**What is being asked:** Each time a line of the listing holds "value", copy that line.

**Supplied data:**

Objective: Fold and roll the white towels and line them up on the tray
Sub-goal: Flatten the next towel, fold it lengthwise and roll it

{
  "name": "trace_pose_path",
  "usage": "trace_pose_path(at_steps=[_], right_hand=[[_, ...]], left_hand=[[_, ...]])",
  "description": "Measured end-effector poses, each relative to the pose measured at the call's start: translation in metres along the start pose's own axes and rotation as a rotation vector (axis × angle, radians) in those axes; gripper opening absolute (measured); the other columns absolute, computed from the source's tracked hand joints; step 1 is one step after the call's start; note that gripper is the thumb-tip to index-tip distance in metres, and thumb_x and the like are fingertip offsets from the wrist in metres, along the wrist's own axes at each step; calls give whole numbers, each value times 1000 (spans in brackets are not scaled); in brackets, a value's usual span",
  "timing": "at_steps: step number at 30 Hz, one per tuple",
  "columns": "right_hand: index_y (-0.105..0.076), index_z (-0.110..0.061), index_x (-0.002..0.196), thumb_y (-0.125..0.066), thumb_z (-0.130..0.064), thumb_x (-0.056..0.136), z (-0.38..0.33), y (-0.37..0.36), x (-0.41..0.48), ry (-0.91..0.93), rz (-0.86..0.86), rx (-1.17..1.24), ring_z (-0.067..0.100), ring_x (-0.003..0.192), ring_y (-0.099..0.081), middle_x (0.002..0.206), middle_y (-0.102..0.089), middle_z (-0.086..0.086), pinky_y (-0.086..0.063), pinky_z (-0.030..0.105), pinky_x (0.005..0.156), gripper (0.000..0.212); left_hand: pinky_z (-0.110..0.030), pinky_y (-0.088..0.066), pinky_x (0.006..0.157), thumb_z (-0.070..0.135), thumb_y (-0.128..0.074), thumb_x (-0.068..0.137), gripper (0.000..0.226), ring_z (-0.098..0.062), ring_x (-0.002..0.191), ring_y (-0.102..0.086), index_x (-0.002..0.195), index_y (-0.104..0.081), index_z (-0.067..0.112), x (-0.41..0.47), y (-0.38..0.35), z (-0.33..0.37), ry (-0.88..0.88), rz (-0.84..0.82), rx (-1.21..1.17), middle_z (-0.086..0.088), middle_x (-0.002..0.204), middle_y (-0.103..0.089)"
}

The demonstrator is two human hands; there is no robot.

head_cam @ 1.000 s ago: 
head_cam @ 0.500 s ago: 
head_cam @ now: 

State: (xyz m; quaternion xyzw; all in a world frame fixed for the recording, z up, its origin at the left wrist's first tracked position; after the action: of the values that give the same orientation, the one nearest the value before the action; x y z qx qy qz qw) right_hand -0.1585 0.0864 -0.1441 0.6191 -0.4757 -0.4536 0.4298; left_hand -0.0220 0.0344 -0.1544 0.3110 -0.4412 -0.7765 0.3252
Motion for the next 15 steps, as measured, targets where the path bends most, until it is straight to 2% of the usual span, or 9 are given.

**Completed exercise:**
  "description": "Measured end-effector poses, each relative to the pose measured at the call's start: translation in metres along the start pose's own axes and rotation as a rotation vector (axis × angle, radians) in those axes; gripper opening absolute (measured); the other columns absolute, computed from the source's tracked hand joints; step 1 is one step after the call's start; note that gripper is the thumb-tip to index-tip distance in metres, and thumb_x and the like are fingertip offsets from the wrist in metres, along the wrist's own axes at each step; calls give whole numbers, each value times 1000 (spans in brackets are not scaled); in brackets, a value's usual span",
State: (xyz m; quaternion xyzw; all in a world frame fixed for the recording, z up, its origin at the left wrist's first tracked position; after the action: of the values that give the same orientation, the one nearest the value before the action; x y z qx qy qz qw) right_hand -0.1585 0.0864 -0.1441 0.6191 -0.4757 -0.4536 0.4298; left_hand -0.0220 0.0344 -0.1544 0.3110 -0.4412 -0.7765 0.3252

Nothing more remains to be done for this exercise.